Sunday 23 June 2019

Mud by Emily Thomas - Reviewed by Kelly McCaughrain




I loved this debut novel for teens by Emily Thomas. I think you rarely see such complex issues dealt with in children’s books in such a believable way and with such wisdom.

Lydia’s mother is dead and her unreliable father has just lost their house and is moving their family of five plus his new girlfriend plus her three kids plus the cat to live on a houseboat called the Lady Beatrice. (This is my idea of hell btw. Not the boat, the sharing it with eight other people).

Amazing as that plot sounds, the more extraordinary thing is that it’s based on Emily Thomas’s own childhood when she did indeed live on a barge with a very large stepfamily. The book begins in 1979 and if you remember the 80s there’s a lot of throwback fun to be had.
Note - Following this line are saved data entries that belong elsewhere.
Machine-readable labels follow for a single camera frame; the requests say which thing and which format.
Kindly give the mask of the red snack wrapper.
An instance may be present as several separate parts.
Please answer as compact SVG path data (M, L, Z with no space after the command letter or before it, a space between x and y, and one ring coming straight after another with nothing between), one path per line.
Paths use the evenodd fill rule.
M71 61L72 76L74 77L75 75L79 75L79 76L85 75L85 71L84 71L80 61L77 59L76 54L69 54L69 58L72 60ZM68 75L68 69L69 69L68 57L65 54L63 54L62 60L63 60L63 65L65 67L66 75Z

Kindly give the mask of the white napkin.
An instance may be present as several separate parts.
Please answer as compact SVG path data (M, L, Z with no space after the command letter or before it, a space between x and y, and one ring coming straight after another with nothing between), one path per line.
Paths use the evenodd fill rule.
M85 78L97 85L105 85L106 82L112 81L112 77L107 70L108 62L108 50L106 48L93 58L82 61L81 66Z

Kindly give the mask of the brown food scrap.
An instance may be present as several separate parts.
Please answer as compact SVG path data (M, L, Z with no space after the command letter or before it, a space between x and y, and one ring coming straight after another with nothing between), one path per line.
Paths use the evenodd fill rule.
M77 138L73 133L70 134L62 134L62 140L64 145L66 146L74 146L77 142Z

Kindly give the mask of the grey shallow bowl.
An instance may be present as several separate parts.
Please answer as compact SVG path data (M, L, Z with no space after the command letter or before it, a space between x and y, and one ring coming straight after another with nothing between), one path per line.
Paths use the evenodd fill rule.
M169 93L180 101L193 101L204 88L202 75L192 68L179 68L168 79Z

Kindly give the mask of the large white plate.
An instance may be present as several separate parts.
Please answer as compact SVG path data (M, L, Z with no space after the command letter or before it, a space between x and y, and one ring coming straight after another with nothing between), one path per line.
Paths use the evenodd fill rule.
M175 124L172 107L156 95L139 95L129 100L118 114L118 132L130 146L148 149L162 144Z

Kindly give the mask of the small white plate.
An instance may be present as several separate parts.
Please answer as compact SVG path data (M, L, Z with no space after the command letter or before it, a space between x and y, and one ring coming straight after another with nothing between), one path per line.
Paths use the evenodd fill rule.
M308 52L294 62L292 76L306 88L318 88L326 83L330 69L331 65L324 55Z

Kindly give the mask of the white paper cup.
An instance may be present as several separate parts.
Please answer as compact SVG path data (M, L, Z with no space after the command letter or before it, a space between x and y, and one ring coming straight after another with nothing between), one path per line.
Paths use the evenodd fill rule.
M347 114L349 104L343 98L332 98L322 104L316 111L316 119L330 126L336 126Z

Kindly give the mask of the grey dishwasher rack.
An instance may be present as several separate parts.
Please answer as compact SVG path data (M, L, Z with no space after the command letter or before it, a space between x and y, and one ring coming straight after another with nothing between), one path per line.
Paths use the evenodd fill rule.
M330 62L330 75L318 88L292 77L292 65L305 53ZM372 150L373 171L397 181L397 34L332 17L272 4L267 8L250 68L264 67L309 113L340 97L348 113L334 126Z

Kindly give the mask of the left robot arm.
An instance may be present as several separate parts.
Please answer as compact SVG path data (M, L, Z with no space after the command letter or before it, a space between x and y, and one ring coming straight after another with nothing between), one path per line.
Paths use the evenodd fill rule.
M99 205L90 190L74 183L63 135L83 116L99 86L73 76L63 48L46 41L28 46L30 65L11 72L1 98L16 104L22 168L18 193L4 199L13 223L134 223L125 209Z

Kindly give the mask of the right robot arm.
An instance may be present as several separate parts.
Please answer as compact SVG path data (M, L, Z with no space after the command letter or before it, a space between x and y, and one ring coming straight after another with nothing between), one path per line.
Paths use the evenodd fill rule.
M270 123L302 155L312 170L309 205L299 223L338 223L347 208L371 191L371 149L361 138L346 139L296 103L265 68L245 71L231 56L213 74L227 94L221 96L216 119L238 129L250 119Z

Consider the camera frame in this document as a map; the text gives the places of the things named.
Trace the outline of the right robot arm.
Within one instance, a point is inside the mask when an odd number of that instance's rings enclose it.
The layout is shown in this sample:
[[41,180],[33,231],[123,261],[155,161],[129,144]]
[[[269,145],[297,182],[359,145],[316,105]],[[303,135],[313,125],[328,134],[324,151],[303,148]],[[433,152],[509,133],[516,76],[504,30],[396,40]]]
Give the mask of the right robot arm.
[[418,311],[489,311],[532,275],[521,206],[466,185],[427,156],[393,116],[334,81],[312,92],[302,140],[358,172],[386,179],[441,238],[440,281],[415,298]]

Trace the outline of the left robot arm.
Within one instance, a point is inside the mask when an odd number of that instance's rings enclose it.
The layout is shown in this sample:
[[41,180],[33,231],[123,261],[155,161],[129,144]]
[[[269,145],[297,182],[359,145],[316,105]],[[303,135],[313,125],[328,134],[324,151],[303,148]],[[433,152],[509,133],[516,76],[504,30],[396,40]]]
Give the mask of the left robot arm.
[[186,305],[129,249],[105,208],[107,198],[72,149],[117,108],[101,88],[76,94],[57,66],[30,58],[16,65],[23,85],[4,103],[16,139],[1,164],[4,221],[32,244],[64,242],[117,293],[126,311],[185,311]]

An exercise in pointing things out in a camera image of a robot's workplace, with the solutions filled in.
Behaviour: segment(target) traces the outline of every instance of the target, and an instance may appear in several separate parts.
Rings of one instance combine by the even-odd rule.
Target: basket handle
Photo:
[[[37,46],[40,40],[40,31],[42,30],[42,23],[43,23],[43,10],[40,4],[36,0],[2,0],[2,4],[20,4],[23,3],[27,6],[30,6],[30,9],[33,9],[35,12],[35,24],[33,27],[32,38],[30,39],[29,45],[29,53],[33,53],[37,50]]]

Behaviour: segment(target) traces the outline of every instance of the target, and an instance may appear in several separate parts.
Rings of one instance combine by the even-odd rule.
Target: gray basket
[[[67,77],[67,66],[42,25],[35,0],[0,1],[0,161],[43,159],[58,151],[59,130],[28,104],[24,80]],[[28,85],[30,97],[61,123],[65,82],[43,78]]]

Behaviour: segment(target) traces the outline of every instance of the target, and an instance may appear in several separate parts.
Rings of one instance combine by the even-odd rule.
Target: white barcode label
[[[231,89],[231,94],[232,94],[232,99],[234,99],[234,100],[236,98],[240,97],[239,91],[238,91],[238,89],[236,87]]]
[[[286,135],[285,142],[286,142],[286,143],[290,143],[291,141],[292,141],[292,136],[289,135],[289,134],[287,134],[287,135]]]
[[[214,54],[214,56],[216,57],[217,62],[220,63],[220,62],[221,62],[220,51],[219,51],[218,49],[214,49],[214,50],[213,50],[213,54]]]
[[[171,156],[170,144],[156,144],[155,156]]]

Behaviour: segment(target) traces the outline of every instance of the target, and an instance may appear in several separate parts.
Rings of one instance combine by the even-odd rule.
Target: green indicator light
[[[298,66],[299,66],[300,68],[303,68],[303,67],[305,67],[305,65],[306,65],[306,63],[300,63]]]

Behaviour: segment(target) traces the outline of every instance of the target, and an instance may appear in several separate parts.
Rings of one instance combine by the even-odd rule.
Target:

I don’t know how much of the story is strictly autobiographical, but I’d believe you if you told me it all really happened because it felt like Thomas knows what she’s talking about. The book deals with big emotional stuff – living with an alcoholic, the powerlessness of childhood, loss of a parent – that would be hard to write about if you hadn’t experienced it, but I completely believed in the characters.

I became hooked as things just got progressively worse and worse for the family, and right up until the end I was wondering how on earth they were going to turn things around. Or if they would turn it around. Usually with children’s books you can pretty much expect a happy ending but this felt so real I wasn’t sure how it was going to go, and the ending did feel true to that sense of life being more complicated than fiction.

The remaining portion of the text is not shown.